WHAT IS BEING ASKED — Starting at the first line of the data below, write out each line exactly until you reach the line containing "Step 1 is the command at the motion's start", and include that line too.
┌─ SOURCE MATERIAL
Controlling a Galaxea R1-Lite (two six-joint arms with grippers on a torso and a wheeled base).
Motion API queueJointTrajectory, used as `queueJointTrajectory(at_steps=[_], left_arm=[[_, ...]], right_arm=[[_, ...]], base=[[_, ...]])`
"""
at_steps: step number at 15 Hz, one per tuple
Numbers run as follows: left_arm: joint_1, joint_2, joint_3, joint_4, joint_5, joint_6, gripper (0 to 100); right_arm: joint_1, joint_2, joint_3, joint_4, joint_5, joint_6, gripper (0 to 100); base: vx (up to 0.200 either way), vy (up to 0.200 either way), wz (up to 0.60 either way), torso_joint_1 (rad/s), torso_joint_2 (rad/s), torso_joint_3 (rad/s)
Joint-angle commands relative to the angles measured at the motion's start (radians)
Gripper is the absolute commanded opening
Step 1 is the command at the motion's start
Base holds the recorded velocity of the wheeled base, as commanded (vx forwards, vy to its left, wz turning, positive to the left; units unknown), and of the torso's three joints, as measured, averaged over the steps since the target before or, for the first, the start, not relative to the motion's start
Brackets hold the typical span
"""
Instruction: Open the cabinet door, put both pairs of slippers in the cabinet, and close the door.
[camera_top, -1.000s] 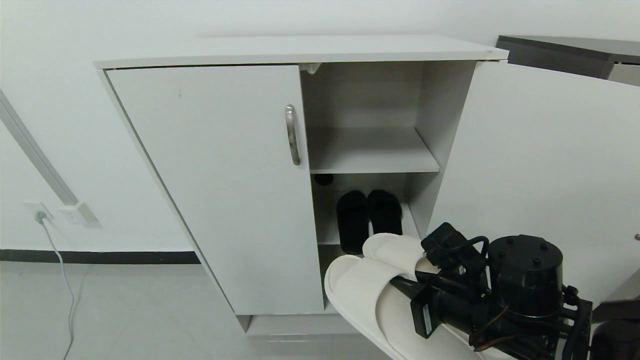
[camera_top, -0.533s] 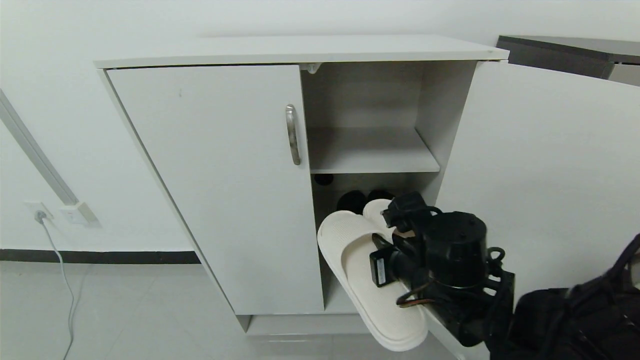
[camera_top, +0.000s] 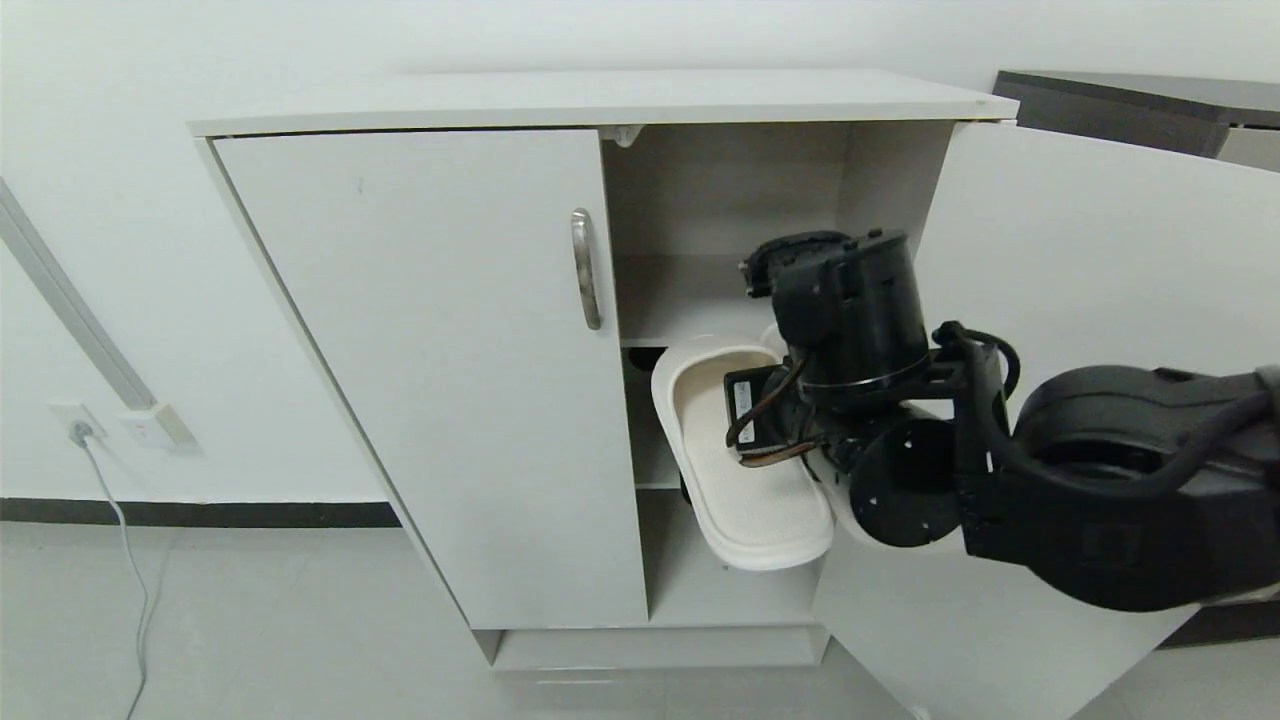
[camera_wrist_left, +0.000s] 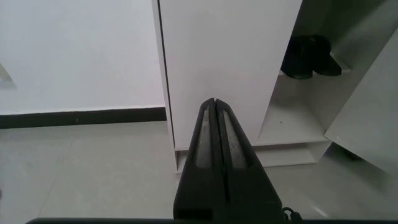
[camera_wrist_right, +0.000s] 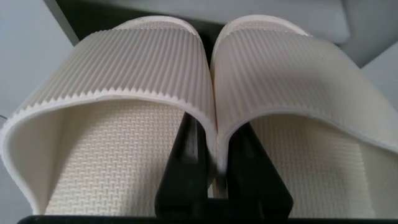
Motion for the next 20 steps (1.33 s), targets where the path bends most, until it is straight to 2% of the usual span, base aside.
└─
SOLUTION FOR THIS TASK —
Controlling a Galaxea R1-Lite (two six-joint arms with grippers on a torso and a wheeled base).
Motion API queueJointTrajectory, used as `queueJointTrajectory(at_steps=[_], left_arm=[[_, ...]], right_arm=[[_, ...]], base=[[_, ...]])`
"""
at_steps: step number at 15 Hz, one per tuple
Numbers run as follows: left_arm: joint_1, joint_2, joint_3, joint_4, joint_5, joint_6, gripper (0 to 100); right_arm: joint_1, joint_2, joint_3, joint_4, joint_5, joint_6, gripper (0 to 100); base: vx (up to 0.200 either way), vy (up to 0.200 either way), wz (up to 0.60 either way), torso_joint_1 (rad/s), torso_joint_2 (rad/s), torso_joint_3 (rad/s)
Joint-angle commands relative to the angles measured at the motion's start (radians)
Gripper is the absolute commanded opening
Step 1 is the command at the motion's start

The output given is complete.